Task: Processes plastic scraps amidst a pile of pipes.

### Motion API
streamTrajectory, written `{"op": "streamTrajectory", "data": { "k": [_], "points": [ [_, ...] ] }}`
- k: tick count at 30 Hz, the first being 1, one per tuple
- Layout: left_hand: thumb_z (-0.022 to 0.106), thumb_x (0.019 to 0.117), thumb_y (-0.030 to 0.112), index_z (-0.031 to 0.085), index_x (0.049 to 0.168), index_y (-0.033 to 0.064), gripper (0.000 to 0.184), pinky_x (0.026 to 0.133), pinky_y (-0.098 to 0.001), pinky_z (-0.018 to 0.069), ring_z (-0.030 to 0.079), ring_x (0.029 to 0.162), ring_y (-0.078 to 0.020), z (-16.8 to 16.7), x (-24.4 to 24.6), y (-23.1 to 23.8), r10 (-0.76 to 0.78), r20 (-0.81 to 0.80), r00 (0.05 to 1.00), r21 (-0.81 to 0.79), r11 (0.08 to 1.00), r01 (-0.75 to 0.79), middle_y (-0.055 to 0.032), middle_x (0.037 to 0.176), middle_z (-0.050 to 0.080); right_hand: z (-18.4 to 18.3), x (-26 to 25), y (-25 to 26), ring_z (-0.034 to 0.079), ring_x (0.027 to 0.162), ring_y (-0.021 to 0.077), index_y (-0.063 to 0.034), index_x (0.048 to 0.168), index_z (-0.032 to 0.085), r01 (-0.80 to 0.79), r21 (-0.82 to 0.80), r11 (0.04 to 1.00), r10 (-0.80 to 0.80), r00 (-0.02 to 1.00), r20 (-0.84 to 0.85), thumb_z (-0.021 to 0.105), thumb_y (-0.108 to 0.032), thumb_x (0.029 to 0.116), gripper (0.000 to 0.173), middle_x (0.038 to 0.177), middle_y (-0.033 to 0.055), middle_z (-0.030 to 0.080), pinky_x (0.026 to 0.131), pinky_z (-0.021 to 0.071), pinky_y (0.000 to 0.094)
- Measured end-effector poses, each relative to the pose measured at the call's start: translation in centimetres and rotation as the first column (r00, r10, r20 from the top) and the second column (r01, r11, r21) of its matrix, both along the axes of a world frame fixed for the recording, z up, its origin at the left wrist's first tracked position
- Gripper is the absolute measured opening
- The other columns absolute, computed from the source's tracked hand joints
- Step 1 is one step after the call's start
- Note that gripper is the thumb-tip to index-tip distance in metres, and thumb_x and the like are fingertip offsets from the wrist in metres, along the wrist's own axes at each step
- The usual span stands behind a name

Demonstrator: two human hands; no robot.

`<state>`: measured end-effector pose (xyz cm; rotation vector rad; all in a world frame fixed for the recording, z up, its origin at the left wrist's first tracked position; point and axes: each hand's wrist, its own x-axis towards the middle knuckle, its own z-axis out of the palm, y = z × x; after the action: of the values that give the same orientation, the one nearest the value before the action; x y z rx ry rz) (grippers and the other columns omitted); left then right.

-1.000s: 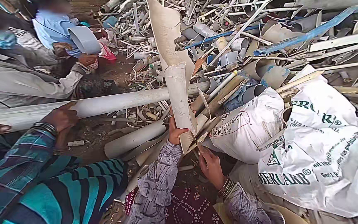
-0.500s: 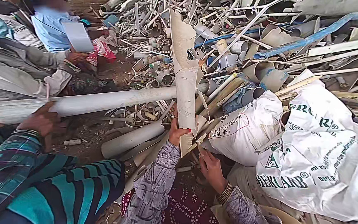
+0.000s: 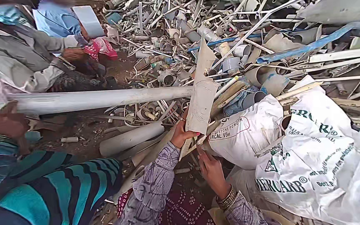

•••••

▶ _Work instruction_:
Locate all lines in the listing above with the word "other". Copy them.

▶ _Task response_:
- The other columns absolute, computed from the source's tracked hand joints
`<state>`: measured end-effector pose (xyz cm; rotation vector rad; all in a world frame fixed for the recording, z up, its origin at the left wrist's first tracked position; point and axes: each hand's wrist, its own x-axis towards the middle knuckle, its own z-axis out of the palm, y = z × x; after the action: of the values that give the same orientation, the one nearest the value before the action; x y z rx ry rz) (grippers and the other columns omitted); left then right.

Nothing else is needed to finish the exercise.